| YOUR TASK |
For this exercise, repeat the whole listing below exactly. Leave the pictures out.

| PROVIDED DATA |
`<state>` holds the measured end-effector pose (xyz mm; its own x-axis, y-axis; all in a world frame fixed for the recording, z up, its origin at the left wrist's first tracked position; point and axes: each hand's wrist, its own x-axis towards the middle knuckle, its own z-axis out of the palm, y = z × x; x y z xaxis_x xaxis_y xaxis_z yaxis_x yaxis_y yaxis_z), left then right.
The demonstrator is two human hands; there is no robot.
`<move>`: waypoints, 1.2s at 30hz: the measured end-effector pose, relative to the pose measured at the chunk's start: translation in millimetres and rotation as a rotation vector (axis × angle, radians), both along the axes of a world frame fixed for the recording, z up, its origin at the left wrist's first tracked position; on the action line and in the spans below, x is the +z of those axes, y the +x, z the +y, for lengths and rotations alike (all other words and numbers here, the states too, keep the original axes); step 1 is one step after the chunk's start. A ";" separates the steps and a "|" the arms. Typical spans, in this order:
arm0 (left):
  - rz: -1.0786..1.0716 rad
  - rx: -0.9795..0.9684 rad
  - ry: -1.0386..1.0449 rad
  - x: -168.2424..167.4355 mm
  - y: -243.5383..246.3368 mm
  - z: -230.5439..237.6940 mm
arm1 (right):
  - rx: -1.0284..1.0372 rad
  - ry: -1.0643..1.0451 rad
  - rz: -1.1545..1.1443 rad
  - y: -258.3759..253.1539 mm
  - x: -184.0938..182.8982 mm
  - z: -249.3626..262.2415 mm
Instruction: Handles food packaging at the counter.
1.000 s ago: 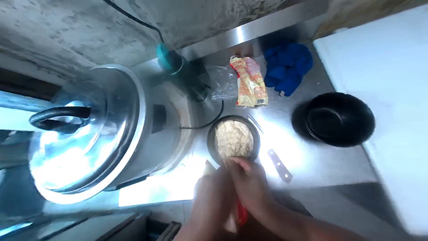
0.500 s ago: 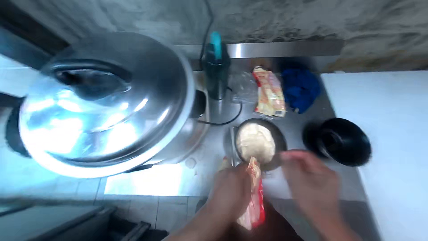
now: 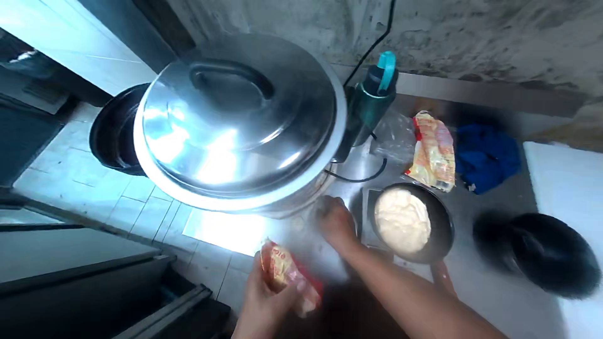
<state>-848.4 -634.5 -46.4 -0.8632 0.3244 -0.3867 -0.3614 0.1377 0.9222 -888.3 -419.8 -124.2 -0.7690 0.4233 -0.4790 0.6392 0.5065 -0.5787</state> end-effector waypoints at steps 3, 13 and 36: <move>-0.022 -0.030 0.073 -24.9 -12.1 -18.8 | -0.015 0.218 0.042 -10.3 -41.8 -11.7; 0.109 -0.306 0.267 -70.1 -51.6 -34.8 | -0.357 -0.450 0.532 65.5 18.5 -24.9; -0.132 -0.484 0.229 -74.4 -71.5 -5.4 | -0.285 -0.787 0.672 122.9 44.6 -15.9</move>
<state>-919.9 -639.9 -120.7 -0.5435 0.7608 -0.3546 -0.4217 0.1178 0.8991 -765.4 -435.7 -79.6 -0.8981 0.3861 -0.2108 0.1036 -0.2801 -0.9544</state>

| TASK RESULT |
`<state>` holds the measured end-effector pose (xyz mm; its own x-axis, y-axis; all in a world frame fixed for the recording, z up, its origin at the left wrist's first tracked position; point and axes: each hand's wrist, its own x-axis towards the middle knuckle, its own z-axis out of the palm, y = z × x; x y z xaxis_x xaxis_y xaxis_z yaxis_x yaxis_y yaxis_z), left then right.
The demonstrator is two human hands; there is no robot.
`<move>`: waypoints, 1.2s at 30hz: the measured end-effector pose, relative to the pose measured at the chunk's start: translation in millimetres and rotation as a rotation vector (axis × angle, radians), both along the axes of a world frame fixed for the recording, z up, its origin at the left wrist's first tracked position; on the action line and in the spans below, x is the +z of those axes, y the +x, z the +y, for lengths and rotations alike (all other words and numbers here, the states too, keep the original axes); step 1 is one step after the chunk's start. A ";" separates the steps and a "|" the arms. Typical spans, in this order:
arm0 (left):
  - rz: -1.0786..1.0716 rad
  - rx: -0.9795..0.9684 rad
  - ry: -1.0386..1.0449 rad
  - x: -168.2424..167.4355 mm
  - y: -243.5383..246.3368 mm
  - z: -230.5439..237.6940 mm
arm1 (right):
  - rx: -1.0284..1.0372 rad
  - ry: -1.0643..1.0451 rad
  - rz: -1.1545..1.1443 rad
  - y: -258.3759..253.1539 mm
  - x: -184.0938..182.8982 mm
  - z: -249.3626..262.2415 mm
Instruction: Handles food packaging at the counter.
1.000 s ago: 
0.500 s ago: 
now: 
<state>-848.4 -634.5 -46.4 -0.8632 0.3244 -0.3867 -0.3614 0.1377 0.9222 -888.3 -419.8 -124.2 -0.7690 0.4233 -0.4790 0.6392 0.5065 -0.5787</state> end-effector waypoints at steps 3, 13 and 36: <move>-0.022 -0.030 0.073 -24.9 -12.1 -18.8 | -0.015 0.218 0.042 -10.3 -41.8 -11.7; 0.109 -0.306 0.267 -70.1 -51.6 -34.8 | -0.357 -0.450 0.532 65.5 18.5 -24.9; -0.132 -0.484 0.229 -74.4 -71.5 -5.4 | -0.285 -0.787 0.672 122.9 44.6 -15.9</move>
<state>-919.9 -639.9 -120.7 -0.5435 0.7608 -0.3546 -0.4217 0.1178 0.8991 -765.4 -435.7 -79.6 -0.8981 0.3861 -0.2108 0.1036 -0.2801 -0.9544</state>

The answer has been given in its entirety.